Comme chez beaucoup de rapaces nocturnes, les harfangs disposent d’un disque facial constitué de plumes, disposées de manière à former une sorte de parabole permettant d’amplifier les sons et de mieux les capter. Les conduits auditifs ne sont pas situés au même niveau au sein du crâne. Cette disposition décalée permet de localiser plus précisément d’où proviennent les sons et donc de mieux localiser les proies.
Les yeux du harfang des neiges sont jaunes, et ne tournent pas dans leurs orbites. Ainsi pour pouvoir voir autour de lui, cet oiseau doit donc tourner la tête pour évaluer son environnement. Sa vision binoculaire lui permet aussi de très bien évaluer les champs de profondeur, afin de pouvoir capturer ses proies.
Comme tous les rapaces nocturnes, le harfang des neiges vole silencieusement. Cette particularité est possible grâce aux plumes qui sont bordées de barbules disposés en peigne.
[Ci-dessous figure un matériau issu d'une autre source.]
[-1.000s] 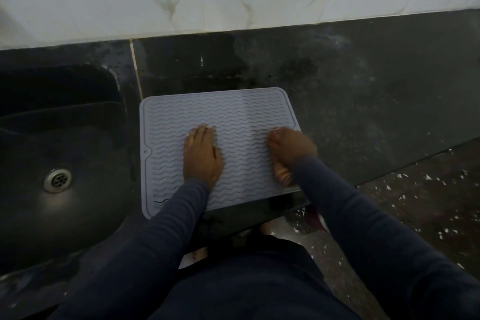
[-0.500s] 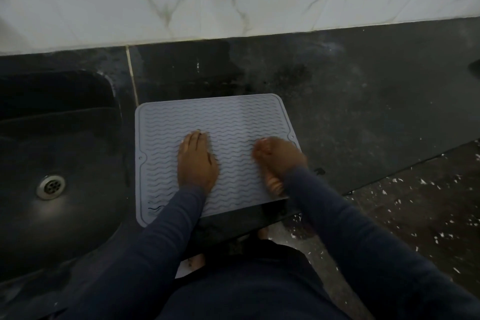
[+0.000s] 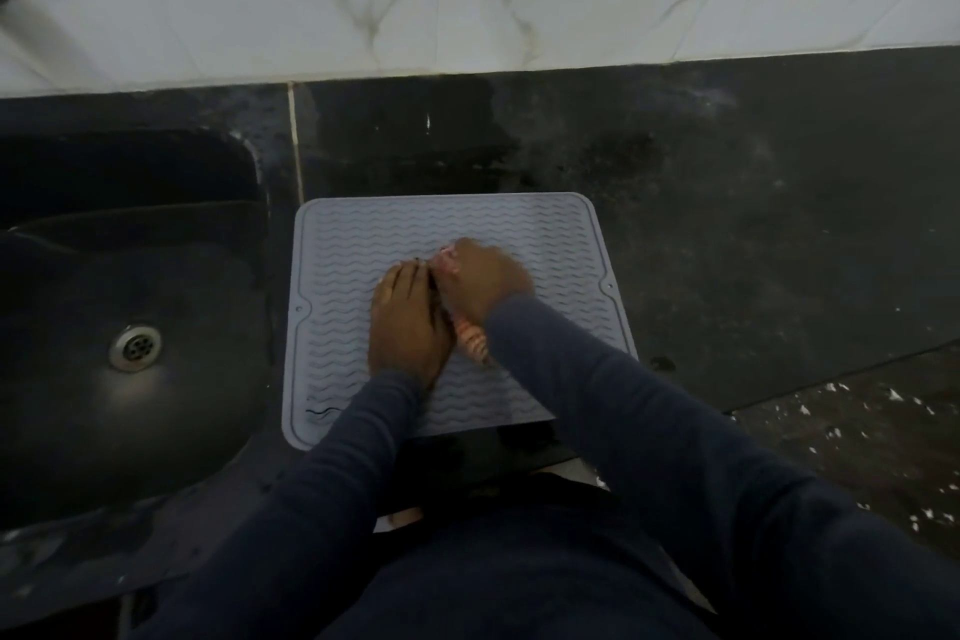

Cette disposition permet de réduire le bruit lors des battements d’ailes.
Pour différencier un hibou d’une chouette, il faut vérifier la présence de petites plumes au sommet du crâne, que l’on nomme des aigrettes. Seuls les hiboux en possèdent et elles sont totalement absentes chez les chouettes. Chez le harfang des neiges, les aigrettes sont belles et bien présentent mais elles sont de taille réduite et repliées sur le crâne, elles sont donc à peine visibles. Le harfang des neiges est donc bien un hibou, et non une chouette.